MÉTODOS: foram selecionados dos arquivos médicos todos os casos de câncer de mama diagnosticados entre os anos de 1985 e 2000, encontrando-se 179 casos com diagnóstico de CDIS. Fez-se revisão anátomo-patológica das lâminas e obtiveram-se dados clínicos completos, mamografias e informações sobre tratamento em 85 casos.

RESULTADOS: a maioria dos casos eram assintomáticos e os diagnósticos foram feitos pela mamografia (68,2%), sendo as microcalcificações a alteração radiológica mais freqüente. Houve aumento progressivo no diagnóstico de CDIS ao longo dos anos simultâneo à introdução do exame periódico mamográfico. Houve concordância entre o diagnóstico inicial e após a revisão histopatológica em 72,9% dos casos. Em três casos, o diagnóstico original de CDIS não foi confirmado pela revisão, tratando-se de hiperplasias com atipias. O achado de microcalcificações radiológicas foi confirmado no estudo histopatológico em 95,6%. A metade dos pacientes foi submetida à mastectomia. Nos casos submetidos à linfadenectomia axilar, todos os linfonodos dissecados foram negativos para metástases.

CONCLUSÕES: os dados encontrados estão de acordo com a literatura, que mostra um aumento do diagnóstico do CDIS a partir de 1990. Houve importante variação interobservador entre os diagnósticos anátomo-patológicos iniciais e os da revisão, sendo que os diagnósticos iniciais tendiam para malignidade. Houve grande número de tratamentos mais radicais como a mastectomia e esvaziamentos axilares, que provavelmente, com os conhecimentos atuais, seriam substituídos por tratamentos conservadores e biópsia do linfonodo sentinela.
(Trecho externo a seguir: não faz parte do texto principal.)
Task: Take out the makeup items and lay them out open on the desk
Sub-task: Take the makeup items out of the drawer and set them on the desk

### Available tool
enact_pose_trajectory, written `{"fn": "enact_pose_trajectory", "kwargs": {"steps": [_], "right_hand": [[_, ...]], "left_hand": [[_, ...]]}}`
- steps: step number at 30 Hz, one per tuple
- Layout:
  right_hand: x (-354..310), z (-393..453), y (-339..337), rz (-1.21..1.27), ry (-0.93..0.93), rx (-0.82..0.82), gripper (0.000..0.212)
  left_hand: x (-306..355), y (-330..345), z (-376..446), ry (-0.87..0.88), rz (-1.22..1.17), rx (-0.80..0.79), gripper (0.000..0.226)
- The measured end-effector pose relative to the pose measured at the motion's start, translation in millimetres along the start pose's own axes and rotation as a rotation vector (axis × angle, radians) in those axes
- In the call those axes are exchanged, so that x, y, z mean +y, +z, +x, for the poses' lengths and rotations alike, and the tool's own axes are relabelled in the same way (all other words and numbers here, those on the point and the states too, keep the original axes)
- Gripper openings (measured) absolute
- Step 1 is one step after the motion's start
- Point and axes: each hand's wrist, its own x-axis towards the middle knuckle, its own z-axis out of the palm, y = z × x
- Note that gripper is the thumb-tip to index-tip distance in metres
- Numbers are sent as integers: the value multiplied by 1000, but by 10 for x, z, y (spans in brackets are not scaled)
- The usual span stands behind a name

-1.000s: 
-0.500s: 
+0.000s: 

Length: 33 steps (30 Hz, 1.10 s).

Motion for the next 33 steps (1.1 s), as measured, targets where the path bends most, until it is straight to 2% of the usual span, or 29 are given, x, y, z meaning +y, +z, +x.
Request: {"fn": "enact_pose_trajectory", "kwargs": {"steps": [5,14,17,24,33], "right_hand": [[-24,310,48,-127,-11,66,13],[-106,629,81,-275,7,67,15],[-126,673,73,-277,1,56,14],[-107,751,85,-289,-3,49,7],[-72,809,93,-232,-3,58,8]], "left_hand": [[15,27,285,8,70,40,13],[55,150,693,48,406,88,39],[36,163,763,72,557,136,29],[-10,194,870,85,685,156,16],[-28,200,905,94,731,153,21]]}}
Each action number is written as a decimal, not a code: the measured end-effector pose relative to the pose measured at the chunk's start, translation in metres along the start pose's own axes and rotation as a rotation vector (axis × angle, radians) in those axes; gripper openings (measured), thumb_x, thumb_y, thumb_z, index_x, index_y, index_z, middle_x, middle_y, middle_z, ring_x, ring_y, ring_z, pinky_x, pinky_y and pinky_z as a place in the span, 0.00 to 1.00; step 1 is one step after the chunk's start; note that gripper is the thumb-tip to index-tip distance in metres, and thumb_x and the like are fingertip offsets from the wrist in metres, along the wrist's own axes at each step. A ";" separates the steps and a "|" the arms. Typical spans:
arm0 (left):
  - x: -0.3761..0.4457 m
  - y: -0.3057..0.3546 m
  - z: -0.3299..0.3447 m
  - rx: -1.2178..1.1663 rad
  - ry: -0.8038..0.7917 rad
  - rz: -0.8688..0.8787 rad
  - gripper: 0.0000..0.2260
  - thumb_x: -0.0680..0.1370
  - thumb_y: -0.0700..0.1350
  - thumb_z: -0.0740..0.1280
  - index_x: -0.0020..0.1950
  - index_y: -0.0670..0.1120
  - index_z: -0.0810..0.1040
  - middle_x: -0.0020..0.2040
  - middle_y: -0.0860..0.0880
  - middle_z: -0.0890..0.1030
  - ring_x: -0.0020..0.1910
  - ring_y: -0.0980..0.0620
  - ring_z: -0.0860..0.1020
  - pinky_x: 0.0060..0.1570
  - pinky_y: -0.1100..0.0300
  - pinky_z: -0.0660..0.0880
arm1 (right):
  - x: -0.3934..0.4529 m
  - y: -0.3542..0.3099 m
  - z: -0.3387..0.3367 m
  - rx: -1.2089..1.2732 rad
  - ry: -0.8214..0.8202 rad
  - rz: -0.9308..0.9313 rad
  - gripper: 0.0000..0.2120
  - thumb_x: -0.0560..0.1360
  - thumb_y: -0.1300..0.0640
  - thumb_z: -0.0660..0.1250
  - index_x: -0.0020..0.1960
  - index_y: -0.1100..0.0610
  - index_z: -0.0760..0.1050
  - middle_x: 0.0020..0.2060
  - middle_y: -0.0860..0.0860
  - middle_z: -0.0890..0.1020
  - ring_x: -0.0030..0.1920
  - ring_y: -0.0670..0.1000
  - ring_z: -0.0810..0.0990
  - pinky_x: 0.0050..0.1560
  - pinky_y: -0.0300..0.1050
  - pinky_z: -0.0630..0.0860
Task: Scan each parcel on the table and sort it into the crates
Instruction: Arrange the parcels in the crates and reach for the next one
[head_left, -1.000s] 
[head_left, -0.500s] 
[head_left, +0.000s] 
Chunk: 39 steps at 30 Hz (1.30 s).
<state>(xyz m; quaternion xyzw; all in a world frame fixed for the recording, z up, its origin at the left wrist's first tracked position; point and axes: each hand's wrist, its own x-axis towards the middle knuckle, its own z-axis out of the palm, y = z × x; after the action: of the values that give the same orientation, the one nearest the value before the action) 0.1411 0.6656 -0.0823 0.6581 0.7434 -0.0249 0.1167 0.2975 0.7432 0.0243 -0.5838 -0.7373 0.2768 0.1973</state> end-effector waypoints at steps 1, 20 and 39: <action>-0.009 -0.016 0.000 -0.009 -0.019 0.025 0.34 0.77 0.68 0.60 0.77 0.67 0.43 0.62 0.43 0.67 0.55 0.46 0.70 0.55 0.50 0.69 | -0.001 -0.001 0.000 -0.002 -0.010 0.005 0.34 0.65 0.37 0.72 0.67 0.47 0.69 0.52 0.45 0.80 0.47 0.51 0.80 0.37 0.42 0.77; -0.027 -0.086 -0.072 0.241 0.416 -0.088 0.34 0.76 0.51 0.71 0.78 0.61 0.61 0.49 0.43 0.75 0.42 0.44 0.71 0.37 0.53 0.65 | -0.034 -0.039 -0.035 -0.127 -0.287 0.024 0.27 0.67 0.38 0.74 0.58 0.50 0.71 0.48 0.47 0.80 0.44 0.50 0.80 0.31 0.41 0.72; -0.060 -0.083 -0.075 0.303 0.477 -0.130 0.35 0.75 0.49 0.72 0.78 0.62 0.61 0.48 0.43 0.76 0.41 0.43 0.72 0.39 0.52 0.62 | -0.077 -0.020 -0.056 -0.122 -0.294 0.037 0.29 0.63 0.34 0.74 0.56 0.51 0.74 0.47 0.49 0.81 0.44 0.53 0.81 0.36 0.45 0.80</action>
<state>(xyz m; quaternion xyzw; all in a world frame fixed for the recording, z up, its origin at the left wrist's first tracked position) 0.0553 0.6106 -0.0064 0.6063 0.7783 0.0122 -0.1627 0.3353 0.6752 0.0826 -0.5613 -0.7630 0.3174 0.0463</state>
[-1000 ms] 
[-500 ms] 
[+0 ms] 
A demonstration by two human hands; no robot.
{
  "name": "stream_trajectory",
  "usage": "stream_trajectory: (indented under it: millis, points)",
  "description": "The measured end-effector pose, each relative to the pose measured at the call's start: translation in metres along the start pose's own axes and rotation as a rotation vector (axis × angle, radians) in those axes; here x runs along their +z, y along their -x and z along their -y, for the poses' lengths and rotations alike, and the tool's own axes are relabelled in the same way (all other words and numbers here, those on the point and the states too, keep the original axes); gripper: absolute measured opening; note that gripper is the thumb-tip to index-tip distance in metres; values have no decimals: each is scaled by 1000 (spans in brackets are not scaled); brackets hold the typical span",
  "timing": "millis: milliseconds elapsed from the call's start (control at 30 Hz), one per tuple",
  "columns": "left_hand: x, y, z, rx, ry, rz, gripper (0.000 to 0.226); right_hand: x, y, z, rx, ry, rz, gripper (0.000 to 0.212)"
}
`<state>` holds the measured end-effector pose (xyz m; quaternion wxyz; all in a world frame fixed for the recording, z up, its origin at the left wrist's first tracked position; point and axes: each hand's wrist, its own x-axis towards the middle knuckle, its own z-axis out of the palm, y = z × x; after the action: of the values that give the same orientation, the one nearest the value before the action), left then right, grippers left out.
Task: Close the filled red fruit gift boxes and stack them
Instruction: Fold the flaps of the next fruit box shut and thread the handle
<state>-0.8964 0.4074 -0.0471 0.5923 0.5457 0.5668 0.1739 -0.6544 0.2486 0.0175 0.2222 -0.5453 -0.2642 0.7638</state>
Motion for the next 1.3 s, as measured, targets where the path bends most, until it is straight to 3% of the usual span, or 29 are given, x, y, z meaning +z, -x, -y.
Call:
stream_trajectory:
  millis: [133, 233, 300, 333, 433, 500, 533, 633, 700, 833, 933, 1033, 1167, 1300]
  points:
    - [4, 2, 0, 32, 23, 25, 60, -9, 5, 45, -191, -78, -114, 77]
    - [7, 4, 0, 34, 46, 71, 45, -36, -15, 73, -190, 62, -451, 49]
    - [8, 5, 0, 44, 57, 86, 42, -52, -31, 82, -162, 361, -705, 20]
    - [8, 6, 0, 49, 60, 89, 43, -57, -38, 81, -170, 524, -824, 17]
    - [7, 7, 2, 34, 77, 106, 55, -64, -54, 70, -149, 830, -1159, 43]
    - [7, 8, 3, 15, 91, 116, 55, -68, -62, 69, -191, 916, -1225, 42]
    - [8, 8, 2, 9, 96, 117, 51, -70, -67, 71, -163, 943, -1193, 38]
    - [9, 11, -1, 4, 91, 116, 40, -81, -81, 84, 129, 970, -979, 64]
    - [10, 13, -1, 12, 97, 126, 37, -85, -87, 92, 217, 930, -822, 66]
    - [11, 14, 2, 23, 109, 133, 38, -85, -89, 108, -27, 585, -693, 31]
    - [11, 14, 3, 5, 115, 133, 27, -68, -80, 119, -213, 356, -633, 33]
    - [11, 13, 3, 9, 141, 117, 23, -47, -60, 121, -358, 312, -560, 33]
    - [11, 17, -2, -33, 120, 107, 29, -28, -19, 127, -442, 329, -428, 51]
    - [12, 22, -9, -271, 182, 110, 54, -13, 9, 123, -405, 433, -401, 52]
Palavras-chave: Neoplasias mamárias; Carcinoma in situ/diagnóstico; Carcinoma intraductal não infiltrante/terapia; Carcinoma intraductal não infiltrante/patologia

ABSTRACT

PURPOSE: to evaluate the clinical, radiological therapeutic and anatomo-pathological aspects in a series of patients with breast ductal carcinoma in situ (DCIS), attended in three public hospitals in Belo Horizonte (MG).

METHODS: 179 cases of DCIS, that were selected from all the patients who had been diagnosed with breast cancer between 1985 and 2000, were studied retrospectively. After reviewing all the tissue sections, it was possible to collect all the clinical data, mammogram and treatment information of 85 cases.

RESULTS: most patients were not symptomatic and the diagnosis had been done by mammogram (68.2%), being the microcalcification the most common radiological alteration. There has been a progressive increase in the diagnosis of DCIS along the years, following the introduction of periodical mammographic screening. The initial histopathological diagnosis and the review agreed in 72.9% of cases. In three cases, the original diagnosis of DCIS was not confirmed, being classified as atypical hyperplasia. Mammogram microcalcifications were confirmed in the pathological analysis in 95.6% of cases. Half of the patients was treated with mastectomy. All lymph nodes from axillary dissection were negative for metastases.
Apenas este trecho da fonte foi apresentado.